We await further details of the Administration’s proposal for tax reform. We believe more specifics should be forthcoming from Treasury Secretary Steven Mnuchin, hopefully in the near future.
What the Administration proposes:
• Reducing the current 7 individual income tax brackets to 3, 10%, 25%, and 35% (a reduction to the top rate from the current 43.8%)
• Reducing the top corporate tax rate from 35% to 15%
• Doubling the standard individual deduction
• Eliminating the individual itemized deductions for state and local tax payments
• Eliminating certain business deductions
• Eliminating the estate tax
• Retaining the individual deductions for charitable contributions and mortgage interest payments
• Eliminating the Alternative Minimum Tax (AMT) for both individuals and corporations
The House of Representatives’ proposals for tax reform also need more specificity, and debates are on-going, although the “Republican Blueprint,” originally released on June 24, 2016, is the basis for the House’s main alternative to the Administration’s proposal. Speaker of the House Paul Ryan said yesterday that he hopes that a comprehensive tax reform bill will reach the President’s desk before the December 23, 2017, Congressional Recess. The Administration and House plans have major areas of general agreement, as well as some differences.
What the House of Representatives “Blueprint” proposes:
• Reducing the current 7 individual income tax brackets to 3, with the top tax rate reduced to 33%
• Reducing the tax on small businesses to 25%
• Increasing the standard individual deduction
• Increasing deductions for child and dependent care
• Eliminating the AMT
• Increasing tax incentives for charitable giving
• Eliminating the estate tax
• Instituting a “border adjustment tax” on imports, and not exports
One significant sticking point is the Border Adjustment Tax (BAT), on which the Administration has backpedaled its earlier tentative support, while Speaker Ryan has been insistent that it be included. Representative Kevin Brady (R-Texas), who chairs the House Ways and Means Committee, is also supportive of the BAT. Yesterday, Speaker Ryan gave us the news that he can potentially envision tax reform passing without the BAT.
The possibility of a BAT has raised concerns among some House Republicans, and it appears that the Senate leans against such a tax. The Administration has acknowledged the appeal of a BAT, which under the House plan would impose a tax on imports. The offset would be that exports and other foreign sales would be made without those sales being subject to the BAT. However, the Administration, as well as some Senators and Representatives from both parties, contend that the BAT, in the form proposed by the House, is not a workable solution, and many businesses which import goods have raised serious concerns as well.
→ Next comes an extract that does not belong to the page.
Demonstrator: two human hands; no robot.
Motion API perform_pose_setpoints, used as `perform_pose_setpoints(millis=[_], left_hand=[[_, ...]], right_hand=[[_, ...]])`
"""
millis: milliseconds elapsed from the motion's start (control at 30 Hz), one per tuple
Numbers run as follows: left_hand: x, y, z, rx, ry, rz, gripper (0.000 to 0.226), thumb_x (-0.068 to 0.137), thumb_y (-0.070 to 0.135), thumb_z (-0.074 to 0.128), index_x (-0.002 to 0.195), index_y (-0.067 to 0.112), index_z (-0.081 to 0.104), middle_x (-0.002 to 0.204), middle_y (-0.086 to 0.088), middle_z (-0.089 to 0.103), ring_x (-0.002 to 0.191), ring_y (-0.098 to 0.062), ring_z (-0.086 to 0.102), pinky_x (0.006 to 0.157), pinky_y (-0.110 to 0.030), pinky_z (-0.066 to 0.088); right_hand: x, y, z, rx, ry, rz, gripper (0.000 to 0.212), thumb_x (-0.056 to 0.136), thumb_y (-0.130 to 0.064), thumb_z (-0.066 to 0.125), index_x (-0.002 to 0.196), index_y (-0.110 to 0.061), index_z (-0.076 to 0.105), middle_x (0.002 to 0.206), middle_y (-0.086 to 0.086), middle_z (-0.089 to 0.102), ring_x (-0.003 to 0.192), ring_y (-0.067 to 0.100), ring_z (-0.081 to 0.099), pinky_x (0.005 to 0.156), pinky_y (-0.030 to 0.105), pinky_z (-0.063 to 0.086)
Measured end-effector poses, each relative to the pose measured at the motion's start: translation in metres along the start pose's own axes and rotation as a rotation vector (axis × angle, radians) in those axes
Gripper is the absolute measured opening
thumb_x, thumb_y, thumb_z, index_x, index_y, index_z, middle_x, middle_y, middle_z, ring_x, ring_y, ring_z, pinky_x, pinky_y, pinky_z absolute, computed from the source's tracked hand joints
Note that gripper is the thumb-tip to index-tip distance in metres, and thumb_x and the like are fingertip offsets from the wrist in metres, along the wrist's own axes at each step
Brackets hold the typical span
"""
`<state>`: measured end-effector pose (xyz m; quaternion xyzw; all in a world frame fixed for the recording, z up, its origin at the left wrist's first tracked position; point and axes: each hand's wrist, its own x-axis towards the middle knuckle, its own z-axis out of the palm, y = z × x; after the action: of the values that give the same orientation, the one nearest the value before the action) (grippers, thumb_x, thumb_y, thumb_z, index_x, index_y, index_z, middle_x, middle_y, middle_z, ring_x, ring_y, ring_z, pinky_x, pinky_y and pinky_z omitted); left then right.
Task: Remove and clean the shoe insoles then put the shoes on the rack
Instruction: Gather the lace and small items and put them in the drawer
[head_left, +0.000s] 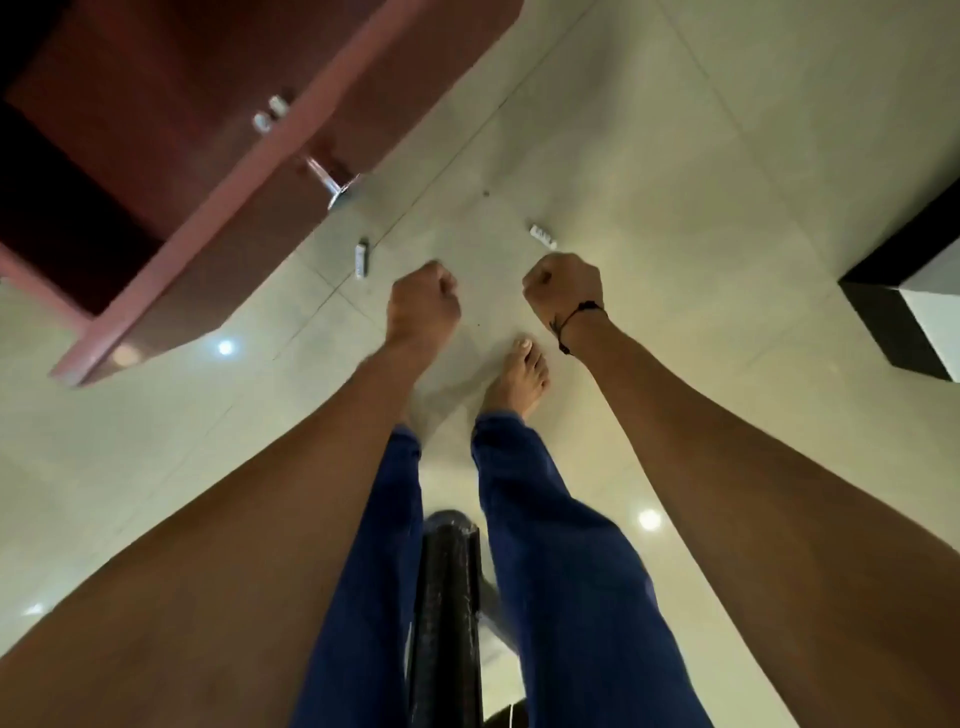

This difference in approach appears to be one of several which, at present, put comprehensive tax reform in jeopardy for 2017. Secretary Mnuchin has said that the Administration’s objective is to have tax reform passed during 2017; however, he acknowledged that this is unlikely to happen by the August Congressional Recess, which previously had been the Administration’s goal.
Plans for tax reform are further complicated by the fact that health-care reform, addressing the tax implications of the ACA, has not yet been passed. Although legislation toward addressing these tax implications was passed by the House, the Senate is still working on its own version of health-care reform legislation. As of yesterday, according to an estimate by the Congressional Budget Office, the health-care reform bill approved by the House would result in a potential additional 23 million uninsured, while reducing the deficit by ~$120 billion over the next 10 years.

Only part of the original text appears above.